The detection part is configured to detect the head posture of the real anchor in each frame of the video image;

The special effect adding part is configured to, when it is determined according to the head postures corresponding to the multi-frame video images that the time length of the head of the real anchor in the specified posture meets the special effect triggering requirements, the live broadcast screen The target special effect animation is displayed in the live video screen; the virtual anchor model driven by the real anchor is displayed on the live video screen.
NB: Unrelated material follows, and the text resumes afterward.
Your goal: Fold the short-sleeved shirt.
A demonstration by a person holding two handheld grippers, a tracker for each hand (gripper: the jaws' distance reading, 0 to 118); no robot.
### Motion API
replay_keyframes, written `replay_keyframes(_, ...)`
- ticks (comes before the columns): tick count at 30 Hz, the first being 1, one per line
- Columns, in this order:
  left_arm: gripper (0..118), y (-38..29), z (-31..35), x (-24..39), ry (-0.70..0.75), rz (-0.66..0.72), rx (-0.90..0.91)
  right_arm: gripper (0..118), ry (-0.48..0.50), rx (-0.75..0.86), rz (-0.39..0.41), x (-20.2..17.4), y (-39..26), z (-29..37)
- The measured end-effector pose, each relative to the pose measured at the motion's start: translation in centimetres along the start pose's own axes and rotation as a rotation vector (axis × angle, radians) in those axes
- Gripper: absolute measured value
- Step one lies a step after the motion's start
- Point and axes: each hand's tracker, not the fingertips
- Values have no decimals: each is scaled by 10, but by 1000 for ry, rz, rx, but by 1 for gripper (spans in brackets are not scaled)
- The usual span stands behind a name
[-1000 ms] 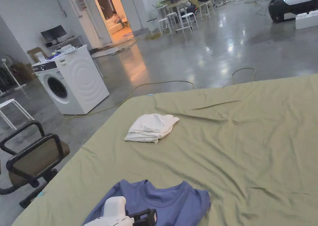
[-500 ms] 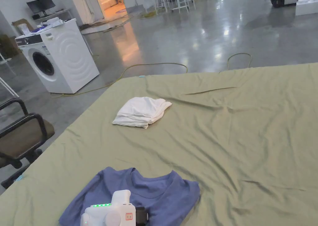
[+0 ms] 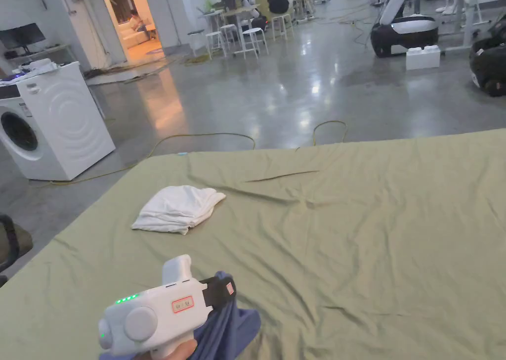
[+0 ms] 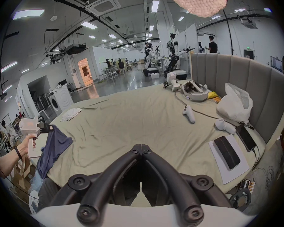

An electronic device, comprising: a processor, a memory, and a bus, the memory stores machine-readable instructions executable by the processor, and when the electronic device is running, the processor communicates with the memory through the bus , when the machine-readable instructions are executed by the processor, the steps of the data presentation method according to any one of claims 1 to 9 are executed.
A computer-readable storage medium, where a computer program is stored on the computer-readable storage medium, and when the computer program is run by a processor, the steps of the data presentation method according to any one of claims 1 to 9 are executed.
A computer program comprising computer readable code, when the computer readable code is run in an electronic device, the processor in the electronic device implements the data according to any one of claims 1 to 9 when executed Show the steps of the method.